Work task: Restate the full listing word for word; images stay out of it.

Dataset content:
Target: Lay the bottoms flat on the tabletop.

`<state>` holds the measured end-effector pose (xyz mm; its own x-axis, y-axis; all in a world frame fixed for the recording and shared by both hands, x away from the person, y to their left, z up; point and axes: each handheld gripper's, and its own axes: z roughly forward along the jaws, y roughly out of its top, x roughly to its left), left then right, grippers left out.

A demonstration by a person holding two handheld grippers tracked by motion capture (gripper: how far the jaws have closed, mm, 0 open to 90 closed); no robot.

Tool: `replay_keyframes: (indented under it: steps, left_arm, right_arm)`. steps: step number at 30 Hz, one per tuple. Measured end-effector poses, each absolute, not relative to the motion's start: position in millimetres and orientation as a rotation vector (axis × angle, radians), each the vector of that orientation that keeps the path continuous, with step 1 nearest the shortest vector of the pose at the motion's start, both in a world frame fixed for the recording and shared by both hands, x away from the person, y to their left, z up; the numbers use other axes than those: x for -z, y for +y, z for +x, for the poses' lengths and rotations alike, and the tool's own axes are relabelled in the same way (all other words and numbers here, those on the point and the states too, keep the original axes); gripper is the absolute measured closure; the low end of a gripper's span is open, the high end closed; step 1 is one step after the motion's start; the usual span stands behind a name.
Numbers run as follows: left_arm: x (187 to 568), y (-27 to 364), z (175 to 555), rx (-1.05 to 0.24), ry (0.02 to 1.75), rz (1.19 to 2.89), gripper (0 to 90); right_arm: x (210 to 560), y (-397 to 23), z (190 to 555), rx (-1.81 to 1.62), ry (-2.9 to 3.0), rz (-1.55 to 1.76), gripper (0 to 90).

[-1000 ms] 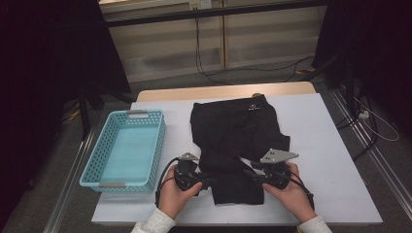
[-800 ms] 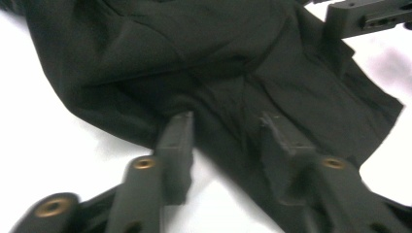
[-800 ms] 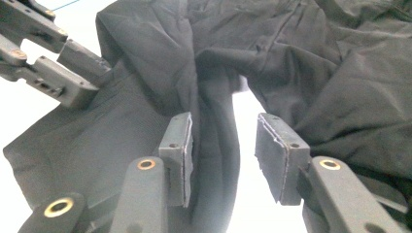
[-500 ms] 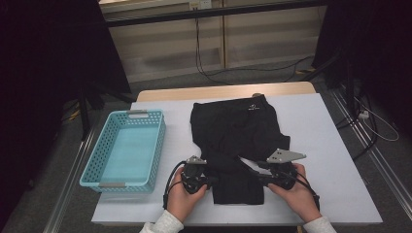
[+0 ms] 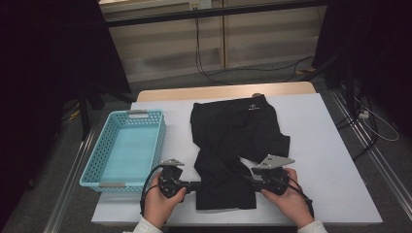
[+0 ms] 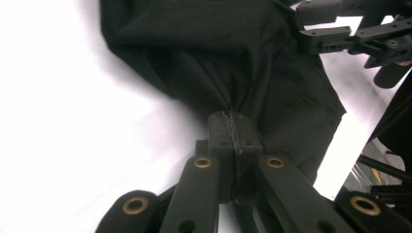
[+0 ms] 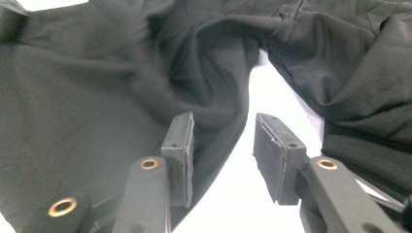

Answer:
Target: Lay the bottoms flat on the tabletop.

`<state>` holds the measured end-effector pose (xyz mm; its own x-axis, y-axis; all in a world frame fixed for the recording and shared by both hands, x away from the person, y to their left, z up; point and axes: each handheld gripper's, and its own axes: z roughly forward along the jaws, y roughly out of its top, x roughly to its left), left then right, grippers left out.

A demonstration by a person holding two handheld grippers tracked by motion capture (gripper: how far the jaws have closed, mm, 0 open to 90 closed); no robot.

Tool: `replay_keyframes: (indented under it: steps, left_arm, right_arm)`. steps: step number at 30 Hz, one per tuple. Measured end-effector poses, each absolute, not relative to the motion's start: position in millimetres and orientation as a rotation vector (axis × angle, radians), each the vector of that orientation that keeps the path continuous, with step 1 nearest the shortest vector of the pose at the motion's start, both in a world frame fixed for the recording and shared by both hands, x away from the person, y to their left, z up; the numbers use other axes than those: x for -z, y for +y, z for +x, for the poses' lengths and rotations alike, and the tool's own axes are relabelled in the same way (all other words and numbers here, those on the point and the states too, keep the original axes); gripper is the absolute measured closure; the low end of a gripper's span is open, the high end closed; step 1 is one step after the motion's start; the usual span stands behind a name.
Numbers run as follows: left_arm: x (187 to 568), y (-27 to 364), z (175 to 555), rx (-1.05 to 0.24), ry (0.02 to 1.75), rz (1.19 to 2.89), gripper (0 to 90); right_arm: x (210 to 560), y (-397 to 23), z (190 to 555), rx (-1.81 to 1.62), ry (-2.9 to 3.0), rz (-1.55 to 1.76), gripper (0 to 90).

[-1000 ms] 
[-800 ms] 
[-800 ms] 
[-500 ms] 
[+0 ms] 
[+0 ms] 
[+0 ms] 

The output returned above is complete.